**EXERCISE OBJECTIVE**
Because the images are not wanted, restate every line below word for word without them.

BEGIN

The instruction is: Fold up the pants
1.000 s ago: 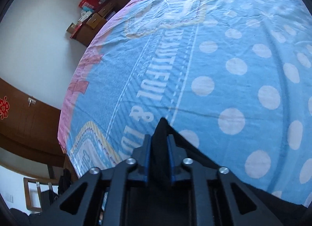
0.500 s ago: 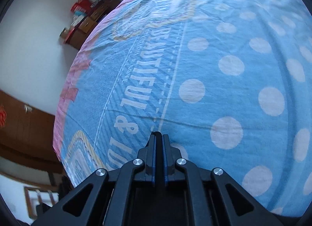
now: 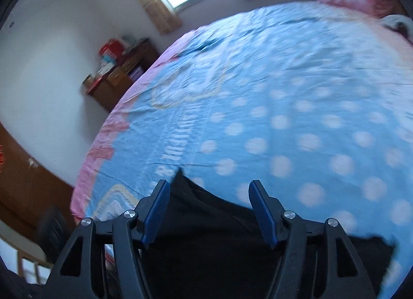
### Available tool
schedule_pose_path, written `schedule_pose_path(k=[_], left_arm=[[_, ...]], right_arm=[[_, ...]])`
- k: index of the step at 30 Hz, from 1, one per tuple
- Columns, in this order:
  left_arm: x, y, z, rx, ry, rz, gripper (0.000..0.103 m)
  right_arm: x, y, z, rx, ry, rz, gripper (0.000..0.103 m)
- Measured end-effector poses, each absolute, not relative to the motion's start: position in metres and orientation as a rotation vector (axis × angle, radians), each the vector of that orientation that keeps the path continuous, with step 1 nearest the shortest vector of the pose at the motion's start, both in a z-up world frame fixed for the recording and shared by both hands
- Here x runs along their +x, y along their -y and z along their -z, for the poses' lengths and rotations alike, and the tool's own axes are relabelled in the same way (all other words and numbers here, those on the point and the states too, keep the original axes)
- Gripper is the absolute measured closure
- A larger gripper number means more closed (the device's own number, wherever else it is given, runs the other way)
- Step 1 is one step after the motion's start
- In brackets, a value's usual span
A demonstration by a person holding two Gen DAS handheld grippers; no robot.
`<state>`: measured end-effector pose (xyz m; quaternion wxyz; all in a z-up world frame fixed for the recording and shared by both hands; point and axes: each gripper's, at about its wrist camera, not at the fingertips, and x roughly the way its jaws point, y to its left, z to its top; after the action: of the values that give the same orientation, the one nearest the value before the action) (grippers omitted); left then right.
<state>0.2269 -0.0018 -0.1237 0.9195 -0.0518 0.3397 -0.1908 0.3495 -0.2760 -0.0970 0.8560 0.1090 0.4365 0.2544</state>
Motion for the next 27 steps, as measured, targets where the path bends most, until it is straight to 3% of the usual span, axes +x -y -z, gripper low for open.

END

**OUTPUT FOR THIS EXERCISE**
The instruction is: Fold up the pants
1.000 s ago: 
0.500 s ago: 
now: 
### Available tool
schedule_pose_path, written `schedule_pose_path(k=[_], left_arm=[[_, ...]], right_arm=[[_, ...]])`
- k: index of the step at 30 Hz, from 1, one per tuple
- Columns, in this order:
  left_arm: x, y, z, rx, ry, rz, gripper (0.000..0.103 m)
  right_arm: x, y, z, rx, ry, rz, gripper (0.000..0.103 m)
- Measured end-effector poses, each absolute, not relative to the motion's start: position in metres and orientation as a rotation vector (axis × angle, radians), each the vector of that orientation that keeps the path continuous, with step 1 nearest the shortest vector of the pose at the motion's start, both in a z-up world frame fixed for the recording and shared by both hands
- Here x runs along their +x, y along their -y and z along their -z, for the poses' lengths and rotations alike, and the tool's own axes are relabelled in the same way (all other words and numbers here, those on the point and the states too, keep the original axes)
- Gripper is the absolute measured closure
- A larger gripper number means more closed (the device's own number, wherever else it is given, runs the other way)
- Step 1 is one step after the motion's start
- In brackets, a value's usual span
A demonstration by a person holding two Gen DAS handheld grippers; no robot.
`<state>`: measured end-effector pose (xyz m; quaternion wxyz; all in a z-up world frame fixed for the recording and shared by both hands; point and axes: each gripper's, at about its wrist camera, not at the fingertips, and x roughly the way its jaws point, y to its left, z to its top; after the action: of the values that give the same orientation, the one nearest the value before the action) (grippers omitted); left then right.
<state>0.2269 -0.0018 -0.1237 0.9195 -0.0518 0.3397 -0.1908 0.3495 -0.2760 -0.0970 0.8560 0.1090 0.4365 0.2544</state>
Motion for the next 27 steps, as measured, targets where the path bends most, until it is straight to 3% of the usual span, axes +x -y -z, gripper low for open.

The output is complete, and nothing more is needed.